The size distribution of these contigs is shown in reference 2 Fig. 1B. Among these contigs, 16,569 (50.8%) were longer than 500 bp, of which 3,977 (12.2%) were longer than 1,000 bp. These results demonstrated the effectiveness of 454 pyrosequencing in rapidly capturing a large portion of the P. yessoensis transcriptome. The sequencing depth was 5.8 X on average. As expected for a randomly fragmented transcriptome, there was a positive relationship between the length of a given contig and the number of reads assembled into it (Fig. 1C). The remaining 106,807 high-quality reads were retained as singletons. About 7.7% of the reads produced in this study matched to microbes, and over 83% of the microbial transcripts were turned out to come from the embryo and larval library, of which samples were collected directly from non-sterile seawater.
It seems very plausible that the majority of identified microbial sequences were caused by microbial contamination from seawater. Therefore, these microbial sequences have been removed from the procedures of functional annotation, and SSR and SNP mining. Sequence annotation We utilized several complementary approaches to annotate the assembled sequences. First, the assembled sequences were compared against the public Nr and Swiss-Prot databases using BlastX (E-value<1e-4). Of the 139,397 assembled sequences, 38,942 (14,638 contigs plus 24,304 singletons) had a significant matches (Table S1) corresponding to 25,237 unique accession numbers, of which 6,622 were matched by multiple queries without overlap.

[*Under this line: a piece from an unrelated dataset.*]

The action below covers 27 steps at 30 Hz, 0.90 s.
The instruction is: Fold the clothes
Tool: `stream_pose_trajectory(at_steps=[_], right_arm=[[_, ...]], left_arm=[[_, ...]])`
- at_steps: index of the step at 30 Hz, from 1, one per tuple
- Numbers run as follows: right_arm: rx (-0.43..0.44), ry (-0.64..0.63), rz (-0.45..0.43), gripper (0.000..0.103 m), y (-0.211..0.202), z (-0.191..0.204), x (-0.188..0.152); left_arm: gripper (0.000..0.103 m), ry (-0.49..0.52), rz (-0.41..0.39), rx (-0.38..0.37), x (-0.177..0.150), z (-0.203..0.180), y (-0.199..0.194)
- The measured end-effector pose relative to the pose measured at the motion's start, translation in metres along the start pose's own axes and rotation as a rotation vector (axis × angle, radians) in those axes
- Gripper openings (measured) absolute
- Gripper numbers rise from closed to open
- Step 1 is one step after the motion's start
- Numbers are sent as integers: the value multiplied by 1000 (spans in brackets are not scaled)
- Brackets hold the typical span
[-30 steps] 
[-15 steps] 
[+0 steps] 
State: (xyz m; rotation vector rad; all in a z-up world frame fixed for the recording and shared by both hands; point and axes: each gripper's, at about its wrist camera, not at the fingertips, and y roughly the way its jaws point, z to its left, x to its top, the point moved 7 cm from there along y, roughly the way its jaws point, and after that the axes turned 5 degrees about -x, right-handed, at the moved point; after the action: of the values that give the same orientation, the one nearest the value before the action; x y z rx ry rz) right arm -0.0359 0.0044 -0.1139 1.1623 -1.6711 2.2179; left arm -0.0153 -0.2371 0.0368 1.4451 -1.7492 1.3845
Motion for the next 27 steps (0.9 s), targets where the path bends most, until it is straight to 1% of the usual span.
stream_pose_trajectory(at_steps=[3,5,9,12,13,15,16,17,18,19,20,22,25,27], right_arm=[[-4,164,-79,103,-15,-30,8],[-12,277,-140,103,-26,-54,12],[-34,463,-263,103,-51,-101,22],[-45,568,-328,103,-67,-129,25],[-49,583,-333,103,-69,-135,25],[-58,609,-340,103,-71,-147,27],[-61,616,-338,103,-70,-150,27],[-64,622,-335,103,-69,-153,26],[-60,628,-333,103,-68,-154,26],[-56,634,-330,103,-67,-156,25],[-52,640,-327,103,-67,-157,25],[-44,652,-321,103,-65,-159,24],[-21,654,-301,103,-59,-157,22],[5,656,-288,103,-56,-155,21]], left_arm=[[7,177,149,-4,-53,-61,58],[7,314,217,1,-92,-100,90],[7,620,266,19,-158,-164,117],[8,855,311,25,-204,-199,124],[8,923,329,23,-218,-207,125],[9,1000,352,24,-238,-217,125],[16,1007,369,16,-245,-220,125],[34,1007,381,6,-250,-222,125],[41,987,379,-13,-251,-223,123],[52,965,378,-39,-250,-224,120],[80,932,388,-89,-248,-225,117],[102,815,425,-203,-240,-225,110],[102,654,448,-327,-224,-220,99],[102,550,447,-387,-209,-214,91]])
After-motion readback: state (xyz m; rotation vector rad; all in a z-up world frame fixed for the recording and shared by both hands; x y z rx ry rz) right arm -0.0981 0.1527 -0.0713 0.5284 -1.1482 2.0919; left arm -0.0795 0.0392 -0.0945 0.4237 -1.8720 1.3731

These 6,622 subject sequences were matched by 20,327 different query sequences (3.1 matched queries per subject, on average). Additionally, 24,304 singletons showed significant matches to 17,204 unique accession numbers, of which 13,661 (79.4%) were not found among contigs, suggesting that most of singletons contained useful gene information which could not be obtained from contigs. It could be due to the fact that many genes in the transcriptome are expressed at levels low enough to hinder adequate sampling for 454 sequencing. The percentage of sequences without annotation information in this study was considerable (approximately 72.1%). The poor annotation efficiency could be due to the insufficient sequences in public databases for phylogenetically closely related species to date. For example, 461 (1.2%) hits were matched to P.
yessoensis; 228 (0.6%) to C. farreri (Zhikong Cilengitide scallop); 182 (0.5%) to C. gigas (Pacific oyster); and 176 (0.5%) to A. irradians (Bay scallop). Only 4.1% of the BLAST hits matched to Bivalvia class in total. On the other hand, because the significance of the BLAST comparison depends in part on the length of the query sequence, short reads obtained from sequencing would rarely be matched to known genes [13]. In this study, almost half of the assembled sequences were not very long (48.